Buy The Right Flatbed Semi Trailers

January 26, 2012

Whether you own a company with a huge fleet of tractor-trailers or you're an owner operator with only one truck, there will come a time when you need to replace your flatbed trailer. A flatbed trailer is specially designed to haul different materials than a covered or refrigerated trailer, and there are multiple options available, depending on what types of materials you plan to haul.

Trailers come in 40, 42, 45, 38 and 53 foot options. Those that are 45 feet long or less are mostly used for specialized jobs, and are the shortest possible you should get for multi-purpose use. Most shippers require at least a 48 foot trailer, so these are the most frequently available as both new and used trailers. The 53 foot trailer has only been around in the past as specialized trailers until the past few years, when some of the largest companies have been moving more toward an entire 53 foot fleet. While they are convenient and open up a truck to multiple uses, there will not be very many available used for a few more years.

The majority of companies and owner-operators need a spread axle trailer that allows up to 20,000 pounds of weight per axle for the ability to safely and legally axle up to 40,000 pounds. A closed tandem trailer only allows 34,000 total pounds axle weight , limiting loading capabilities.

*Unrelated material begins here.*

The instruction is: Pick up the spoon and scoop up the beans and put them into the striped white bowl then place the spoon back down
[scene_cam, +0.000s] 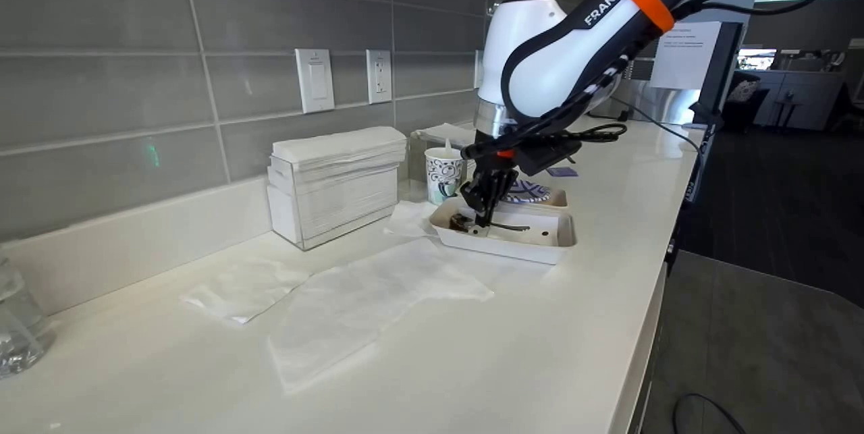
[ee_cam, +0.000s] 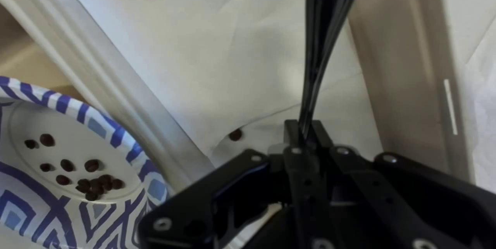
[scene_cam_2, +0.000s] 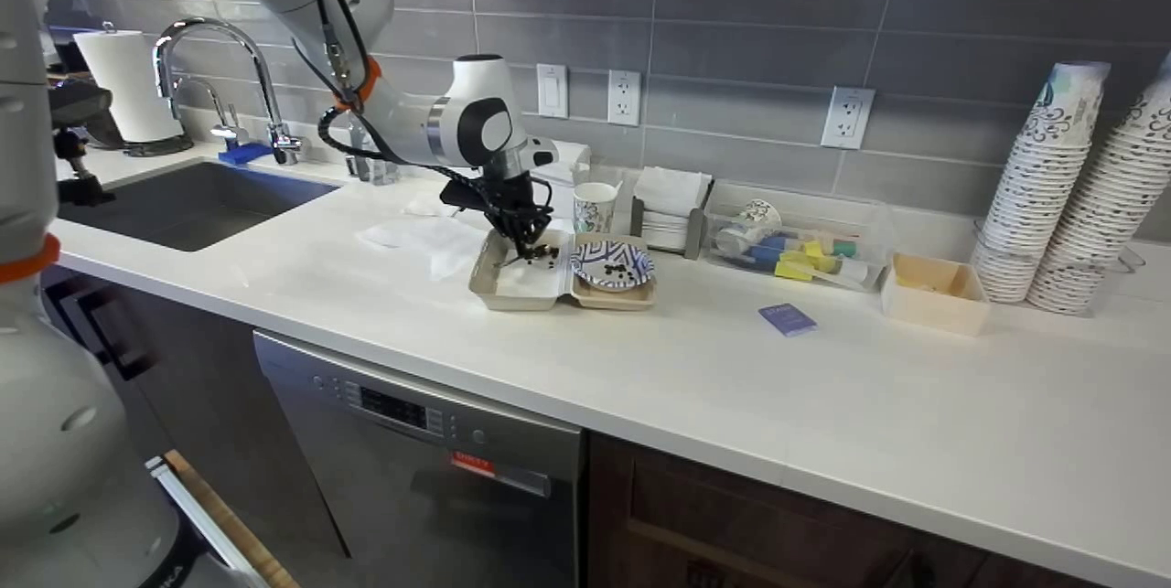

As for trailer composition, there are all aluminum, combination aluminum and steel and all steel options. The all steel trailers are the heaviest, but are also the most durable and will last the longest. When used for lighter loads only, these trailers will last for years without any need of replacement. The combination steel and aluminum trailer is most versatile. Combo trailers are lighter and durable, but have parts that are easier to bend or break than those on the all steel variety. All aluminum is the lightest option, but is more susceptible to cracking and damage than steel or combo trailers. The most common trailer on the road today, and the easiest to find used, is the 48 foot combination. They are also very affordable as new trailers, and are a viable option if you plan to maintain them well.

Coil packages are a recent addition to flatbed trailers. As of now they are not required, but can be very convenient to have on a flatbed. A traditional coil rack can be used on any flatbed, as long as the trailer is rated to haul a heavy load in a short space. Coil packages are not necessary unless you will be hauling coils regularly.

With some good research and a working knowledge of what you plan to haul in the future, finding a good new or used flatbed trailer is not difficult. Just make sure what you purchase is exactly what you need, and make plans to maintain your new purchase regularly to extend the life of the trailer.